**EXERCISE PROMPT:**
Please count the lines in the entries below that include the word "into", and give only the number.

**DATA SECTION:**

╭──

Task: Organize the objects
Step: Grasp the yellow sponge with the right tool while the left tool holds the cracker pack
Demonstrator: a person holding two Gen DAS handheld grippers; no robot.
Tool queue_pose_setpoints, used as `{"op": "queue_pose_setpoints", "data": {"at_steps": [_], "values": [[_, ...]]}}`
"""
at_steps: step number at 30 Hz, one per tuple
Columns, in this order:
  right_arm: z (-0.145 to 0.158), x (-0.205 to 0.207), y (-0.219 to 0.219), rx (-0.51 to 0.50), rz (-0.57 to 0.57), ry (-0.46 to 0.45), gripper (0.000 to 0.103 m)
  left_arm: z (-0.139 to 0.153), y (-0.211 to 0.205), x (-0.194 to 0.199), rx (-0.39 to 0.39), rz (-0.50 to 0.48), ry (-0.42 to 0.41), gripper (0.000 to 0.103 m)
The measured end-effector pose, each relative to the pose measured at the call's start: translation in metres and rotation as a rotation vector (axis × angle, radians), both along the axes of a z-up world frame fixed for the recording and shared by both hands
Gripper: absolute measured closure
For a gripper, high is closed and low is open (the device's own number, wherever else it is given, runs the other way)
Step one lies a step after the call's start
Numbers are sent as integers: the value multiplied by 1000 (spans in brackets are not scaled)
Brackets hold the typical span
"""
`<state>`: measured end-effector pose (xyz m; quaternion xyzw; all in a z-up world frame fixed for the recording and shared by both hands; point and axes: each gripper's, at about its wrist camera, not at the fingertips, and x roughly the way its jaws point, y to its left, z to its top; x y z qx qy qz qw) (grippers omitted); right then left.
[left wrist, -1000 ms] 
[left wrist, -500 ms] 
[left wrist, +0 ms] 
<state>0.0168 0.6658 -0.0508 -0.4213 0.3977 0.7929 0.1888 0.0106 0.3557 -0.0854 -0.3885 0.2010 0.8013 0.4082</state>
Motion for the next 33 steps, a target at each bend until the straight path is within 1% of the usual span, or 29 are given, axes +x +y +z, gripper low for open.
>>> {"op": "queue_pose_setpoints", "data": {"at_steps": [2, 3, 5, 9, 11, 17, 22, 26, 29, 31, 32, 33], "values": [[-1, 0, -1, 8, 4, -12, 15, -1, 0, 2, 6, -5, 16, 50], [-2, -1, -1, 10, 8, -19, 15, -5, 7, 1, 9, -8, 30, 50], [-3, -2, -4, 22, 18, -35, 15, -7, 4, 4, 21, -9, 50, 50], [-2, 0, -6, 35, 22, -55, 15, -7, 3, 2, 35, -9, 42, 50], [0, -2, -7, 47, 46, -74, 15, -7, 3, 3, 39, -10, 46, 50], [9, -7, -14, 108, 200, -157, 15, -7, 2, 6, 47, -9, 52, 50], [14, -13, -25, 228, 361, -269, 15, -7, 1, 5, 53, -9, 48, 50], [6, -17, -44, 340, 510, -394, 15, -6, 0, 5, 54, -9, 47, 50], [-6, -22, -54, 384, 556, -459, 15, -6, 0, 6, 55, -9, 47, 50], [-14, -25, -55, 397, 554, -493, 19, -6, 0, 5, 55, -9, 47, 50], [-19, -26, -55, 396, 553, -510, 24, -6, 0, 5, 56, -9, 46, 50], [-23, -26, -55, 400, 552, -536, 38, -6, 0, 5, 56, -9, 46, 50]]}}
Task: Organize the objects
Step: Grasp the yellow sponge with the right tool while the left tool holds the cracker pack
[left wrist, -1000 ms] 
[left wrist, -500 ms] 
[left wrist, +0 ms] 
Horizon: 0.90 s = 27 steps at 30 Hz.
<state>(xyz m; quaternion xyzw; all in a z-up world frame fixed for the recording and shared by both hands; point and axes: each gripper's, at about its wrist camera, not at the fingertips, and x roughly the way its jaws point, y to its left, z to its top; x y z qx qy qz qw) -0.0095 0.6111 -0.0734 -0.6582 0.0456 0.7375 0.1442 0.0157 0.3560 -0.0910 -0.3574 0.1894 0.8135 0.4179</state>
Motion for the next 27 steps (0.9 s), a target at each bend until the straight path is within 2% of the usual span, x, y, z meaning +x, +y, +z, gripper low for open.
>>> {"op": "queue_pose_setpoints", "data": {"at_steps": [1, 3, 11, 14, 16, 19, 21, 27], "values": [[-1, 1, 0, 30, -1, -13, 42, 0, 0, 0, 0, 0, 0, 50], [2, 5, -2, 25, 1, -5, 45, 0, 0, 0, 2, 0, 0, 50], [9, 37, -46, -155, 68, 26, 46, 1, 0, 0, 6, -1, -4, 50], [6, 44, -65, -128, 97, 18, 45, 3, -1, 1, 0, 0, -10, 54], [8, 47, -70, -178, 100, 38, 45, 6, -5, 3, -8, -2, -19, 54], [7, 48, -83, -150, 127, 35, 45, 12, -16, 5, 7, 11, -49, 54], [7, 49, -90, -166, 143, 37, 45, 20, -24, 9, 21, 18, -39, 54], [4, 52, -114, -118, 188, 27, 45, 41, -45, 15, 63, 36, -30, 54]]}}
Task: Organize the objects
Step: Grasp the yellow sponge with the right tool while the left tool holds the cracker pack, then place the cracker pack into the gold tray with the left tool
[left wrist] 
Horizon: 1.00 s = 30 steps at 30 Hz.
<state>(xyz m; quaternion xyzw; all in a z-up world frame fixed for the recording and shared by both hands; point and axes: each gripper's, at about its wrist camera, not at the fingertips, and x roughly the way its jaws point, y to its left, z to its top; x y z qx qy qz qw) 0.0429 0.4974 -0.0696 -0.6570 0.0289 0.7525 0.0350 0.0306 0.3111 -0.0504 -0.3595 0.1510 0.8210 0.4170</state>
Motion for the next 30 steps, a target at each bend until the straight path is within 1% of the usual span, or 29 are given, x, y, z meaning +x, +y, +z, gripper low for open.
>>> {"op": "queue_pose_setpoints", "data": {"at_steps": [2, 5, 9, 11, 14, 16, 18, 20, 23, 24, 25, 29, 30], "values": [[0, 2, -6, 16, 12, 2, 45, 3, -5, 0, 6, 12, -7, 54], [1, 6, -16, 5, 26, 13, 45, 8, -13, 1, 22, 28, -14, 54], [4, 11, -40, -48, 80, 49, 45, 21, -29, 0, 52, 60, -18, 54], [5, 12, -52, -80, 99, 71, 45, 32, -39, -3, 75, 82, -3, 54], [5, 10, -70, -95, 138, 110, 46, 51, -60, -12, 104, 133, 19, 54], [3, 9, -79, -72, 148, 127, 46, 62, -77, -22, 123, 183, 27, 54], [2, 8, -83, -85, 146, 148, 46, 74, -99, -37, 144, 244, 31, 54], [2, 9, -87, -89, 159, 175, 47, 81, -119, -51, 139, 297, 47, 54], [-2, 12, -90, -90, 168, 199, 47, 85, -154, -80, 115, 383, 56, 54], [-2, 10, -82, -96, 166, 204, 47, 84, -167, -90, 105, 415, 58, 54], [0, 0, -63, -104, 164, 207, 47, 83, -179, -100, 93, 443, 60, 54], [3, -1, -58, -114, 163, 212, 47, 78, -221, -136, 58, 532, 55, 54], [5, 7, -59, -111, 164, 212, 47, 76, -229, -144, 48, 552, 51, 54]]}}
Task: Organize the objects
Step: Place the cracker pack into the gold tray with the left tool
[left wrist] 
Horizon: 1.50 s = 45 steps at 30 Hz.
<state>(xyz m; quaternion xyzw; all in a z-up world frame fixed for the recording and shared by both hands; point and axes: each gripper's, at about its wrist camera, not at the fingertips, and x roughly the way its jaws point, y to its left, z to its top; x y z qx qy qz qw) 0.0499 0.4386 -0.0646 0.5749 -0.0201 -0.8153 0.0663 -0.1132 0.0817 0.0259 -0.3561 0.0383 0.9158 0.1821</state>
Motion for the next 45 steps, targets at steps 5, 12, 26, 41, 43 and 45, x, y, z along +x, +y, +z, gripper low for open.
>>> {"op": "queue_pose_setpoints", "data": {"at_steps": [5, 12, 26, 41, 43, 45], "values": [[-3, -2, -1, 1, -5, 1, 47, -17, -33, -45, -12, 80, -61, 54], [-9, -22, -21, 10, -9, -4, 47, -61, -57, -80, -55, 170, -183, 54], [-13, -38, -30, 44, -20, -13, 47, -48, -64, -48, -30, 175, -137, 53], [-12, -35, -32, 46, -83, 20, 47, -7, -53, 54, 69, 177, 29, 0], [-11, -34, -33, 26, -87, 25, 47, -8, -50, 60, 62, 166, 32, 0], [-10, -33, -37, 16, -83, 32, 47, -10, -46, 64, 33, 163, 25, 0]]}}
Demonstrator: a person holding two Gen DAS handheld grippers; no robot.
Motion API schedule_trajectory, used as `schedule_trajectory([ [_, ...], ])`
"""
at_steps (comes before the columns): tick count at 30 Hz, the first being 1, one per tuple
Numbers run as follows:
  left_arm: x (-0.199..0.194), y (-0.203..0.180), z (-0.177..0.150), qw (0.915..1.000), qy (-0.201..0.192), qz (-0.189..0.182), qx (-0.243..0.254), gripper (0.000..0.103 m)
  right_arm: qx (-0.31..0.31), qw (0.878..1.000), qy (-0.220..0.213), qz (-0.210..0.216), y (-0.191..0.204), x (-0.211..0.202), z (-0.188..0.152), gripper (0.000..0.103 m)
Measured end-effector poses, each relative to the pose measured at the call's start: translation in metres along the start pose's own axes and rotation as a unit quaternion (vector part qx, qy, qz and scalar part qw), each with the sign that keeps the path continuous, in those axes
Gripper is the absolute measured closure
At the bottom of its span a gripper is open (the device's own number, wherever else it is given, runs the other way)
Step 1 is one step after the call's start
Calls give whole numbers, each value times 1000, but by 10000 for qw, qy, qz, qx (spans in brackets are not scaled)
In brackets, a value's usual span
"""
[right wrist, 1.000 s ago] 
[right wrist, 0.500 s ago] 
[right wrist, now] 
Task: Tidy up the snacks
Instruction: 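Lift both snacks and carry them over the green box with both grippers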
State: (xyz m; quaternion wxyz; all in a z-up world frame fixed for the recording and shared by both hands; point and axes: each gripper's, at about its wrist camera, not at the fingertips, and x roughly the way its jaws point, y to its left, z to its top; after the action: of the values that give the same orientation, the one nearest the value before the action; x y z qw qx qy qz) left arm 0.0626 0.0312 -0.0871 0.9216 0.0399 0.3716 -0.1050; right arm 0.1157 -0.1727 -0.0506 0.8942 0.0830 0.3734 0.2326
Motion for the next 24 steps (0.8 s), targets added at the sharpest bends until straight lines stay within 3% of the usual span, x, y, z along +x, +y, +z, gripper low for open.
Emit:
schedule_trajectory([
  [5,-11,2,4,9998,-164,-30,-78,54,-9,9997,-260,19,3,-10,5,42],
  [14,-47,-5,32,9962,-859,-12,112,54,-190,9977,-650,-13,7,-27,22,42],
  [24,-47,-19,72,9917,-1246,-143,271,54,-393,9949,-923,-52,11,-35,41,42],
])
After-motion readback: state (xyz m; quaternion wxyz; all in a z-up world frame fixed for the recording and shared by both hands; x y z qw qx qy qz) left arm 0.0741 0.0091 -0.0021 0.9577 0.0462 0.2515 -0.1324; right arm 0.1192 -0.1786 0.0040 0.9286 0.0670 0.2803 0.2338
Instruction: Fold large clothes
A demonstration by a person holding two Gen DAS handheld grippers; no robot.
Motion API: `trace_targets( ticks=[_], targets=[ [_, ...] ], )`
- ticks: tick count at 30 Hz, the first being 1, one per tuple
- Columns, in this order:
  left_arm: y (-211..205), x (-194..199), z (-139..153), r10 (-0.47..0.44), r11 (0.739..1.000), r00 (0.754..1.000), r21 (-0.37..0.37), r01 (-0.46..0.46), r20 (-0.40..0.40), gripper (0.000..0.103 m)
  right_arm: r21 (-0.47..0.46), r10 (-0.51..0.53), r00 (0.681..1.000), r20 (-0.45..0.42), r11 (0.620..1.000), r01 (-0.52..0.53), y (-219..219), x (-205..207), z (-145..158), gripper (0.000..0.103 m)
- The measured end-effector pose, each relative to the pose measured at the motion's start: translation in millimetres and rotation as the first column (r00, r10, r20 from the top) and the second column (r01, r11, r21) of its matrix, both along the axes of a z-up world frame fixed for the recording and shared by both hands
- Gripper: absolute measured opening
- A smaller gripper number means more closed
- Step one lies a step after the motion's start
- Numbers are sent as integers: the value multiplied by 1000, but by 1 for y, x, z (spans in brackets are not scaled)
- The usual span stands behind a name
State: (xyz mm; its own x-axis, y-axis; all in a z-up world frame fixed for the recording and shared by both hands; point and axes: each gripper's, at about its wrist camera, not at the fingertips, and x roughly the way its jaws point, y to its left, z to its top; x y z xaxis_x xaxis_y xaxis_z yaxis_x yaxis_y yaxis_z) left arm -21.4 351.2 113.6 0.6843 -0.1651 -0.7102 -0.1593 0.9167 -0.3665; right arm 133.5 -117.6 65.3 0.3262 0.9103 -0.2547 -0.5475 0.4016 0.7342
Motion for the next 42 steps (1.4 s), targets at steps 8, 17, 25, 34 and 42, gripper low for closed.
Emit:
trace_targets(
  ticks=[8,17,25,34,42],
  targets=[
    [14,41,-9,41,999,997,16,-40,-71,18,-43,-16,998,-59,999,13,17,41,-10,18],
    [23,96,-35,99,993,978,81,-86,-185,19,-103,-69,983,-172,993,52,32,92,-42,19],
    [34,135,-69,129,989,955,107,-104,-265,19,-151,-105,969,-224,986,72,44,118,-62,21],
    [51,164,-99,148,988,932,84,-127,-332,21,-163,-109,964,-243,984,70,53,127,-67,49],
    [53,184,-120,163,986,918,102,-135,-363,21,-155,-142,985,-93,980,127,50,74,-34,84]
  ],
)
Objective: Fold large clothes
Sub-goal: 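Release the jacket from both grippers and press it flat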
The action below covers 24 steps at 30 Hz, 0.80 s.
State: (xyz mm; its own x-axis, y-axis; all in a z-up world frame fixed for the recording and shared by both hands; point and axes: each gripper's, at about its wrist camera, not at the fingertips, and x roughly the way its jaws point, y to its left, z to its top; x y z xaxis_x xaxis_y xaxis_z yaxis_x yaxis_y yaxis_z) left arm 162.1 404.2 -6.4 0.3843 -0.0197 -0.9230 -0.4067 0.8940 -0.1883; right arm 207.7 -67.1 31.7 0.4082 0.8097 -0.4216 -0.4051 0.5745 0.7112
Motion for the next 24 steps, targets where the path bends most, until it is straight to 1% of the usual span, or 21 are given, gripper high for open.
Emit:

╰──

**TASK SOLUTION:**
2